Server security on www.Amigans.net

Just reposting a reply I made to Mikey_C on the old site, in case it gets missed, since I think this is an important topic:

@Mikey_C Quote:
Ouch . It appears that using (what I assume was) the latest up-to-date forum software is not sufficient for security. When I previously asked someone about forum security, I was told that it is best to either use custom software, or else install the standard software in non-standard locations, so that hacking bots/software will not work on it.

Quote:
Given what I wrote above, it seems we have two options:
1. Switch to some custom forum software. Orgin's hand-crafted forum system used for temp.Amigans.net would seem to fit the bill.
2. Get the EXISTING www.Amigans.net forum up-and-running again, but this time move all the server software to non-standard locations. This seems the easier option.


While in principle I have no objection to using Orgin's hand-crafted temp.Amigans.net site (system) instead, the problem is that we would loose (a) a huge amount of really useful threads, and (b) potentially many users may not bother to re-register because of the hassle (although I hope this would not be the case, you never know).

I am sure it is possible to transfer all those threads & user accounts across, but the problem is it would need a lot of work by one or more people with a lot of experience of web forum management (and databases in general).

I always use custom code on my websites for very much that reason, I wouldn't be suprised if my custom code was easier for a human attacker to break through, but it's never going to get a bot written for it.

Thank god it's up again. :)

Makes me wonder, who would want to attack us all the time? Suspicious.

Quote:

My website gets attacked every day by scripts designed to exploit weaknesses in various CMS software. To date, none of them have been successful though.

It's possible that someone came up with a highly successful script because this website wasn't the only one that I tried to visit that suddenly stopped working over the weekend.

Hans

Thanks to those for fixing the glich! That's worth a donation from a favorite PAL...

@staff

Were any passwords stolen this time possibly ?

@ChrisH

Do you know how the other Amiga forums are doing this? Are they using some custom forum software? For example I don't remember that this kind of things have happened to Amigaworld so far. But it has happened already twice at Amigans, although this site is newer.
I hope the security will improve over time.

1. The site was not hacked, it was subject to a DDOS attack after a dictionary attack on shell accounts failed.

2. This happens to sites all the time on the internet, but this site is hosted as a gratis favour so it isn't a high priority for us.

3. The site was brought down by me whilst I checked how far any hacks had gone, improved the security.

4. As far as I am aware no passwords were stolen, but you should reset your passwords as a matter of course regularly and never be so stupid as to use your passwords on a forum for anything important.
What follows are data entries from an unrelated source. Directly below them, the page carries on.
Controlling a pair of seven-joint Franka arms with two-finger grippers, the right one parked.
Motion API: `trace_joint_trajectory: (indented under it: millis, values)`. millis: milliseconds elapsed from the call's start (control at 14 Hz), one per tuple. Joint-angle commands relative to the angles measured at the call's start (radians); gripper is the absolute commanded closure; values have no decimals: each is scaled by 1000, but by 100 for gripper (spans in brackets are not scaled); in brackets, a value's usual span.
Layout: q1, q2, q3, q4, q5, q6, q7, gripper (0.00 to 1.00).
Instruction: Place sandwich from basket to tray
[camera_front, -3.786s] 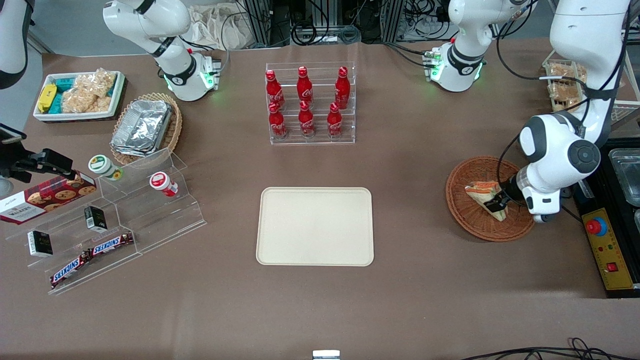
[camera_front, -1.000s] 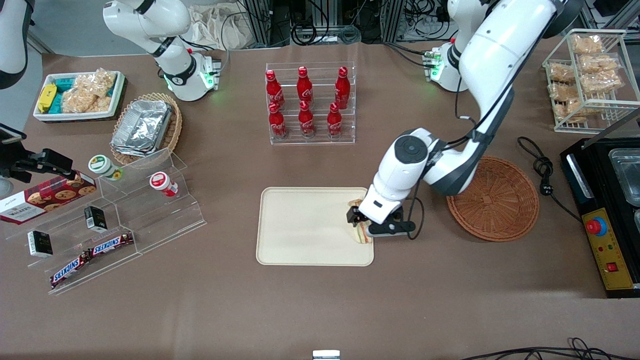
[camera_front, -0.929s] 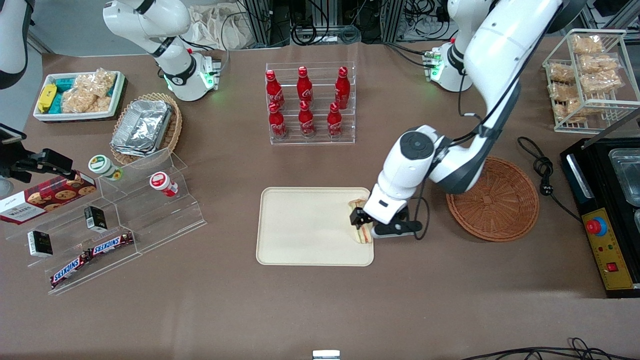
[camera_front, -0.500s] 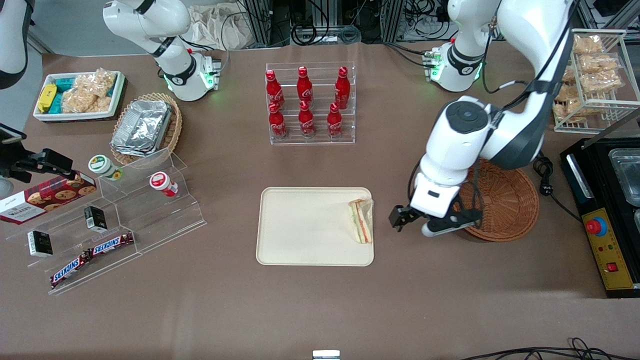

Whilst generic forum portal software is hard to keep secure if the administration staff do not apply regular patches - and even then - hosting custom portal software is no more likely to be secure if the target is tempting. Amigans.net is obscure and very much off the radar, therefore I do not think you need to worry unduly as most "hackers" just google for forum software version strings or typical URLs that identify the forum software and then attack that using known exploits and scripts OR they just attack a range of addresses.

Because much like the adminstrative staff of the forum software (not the same thing as the server) this service is provided voluntarily, if you want better service it would need to be paid for.

In this instance, I reiterate, it was not the forum software that was exploited (as far as I can ascertain) just a brute force attack. So the thread is pretty much moot.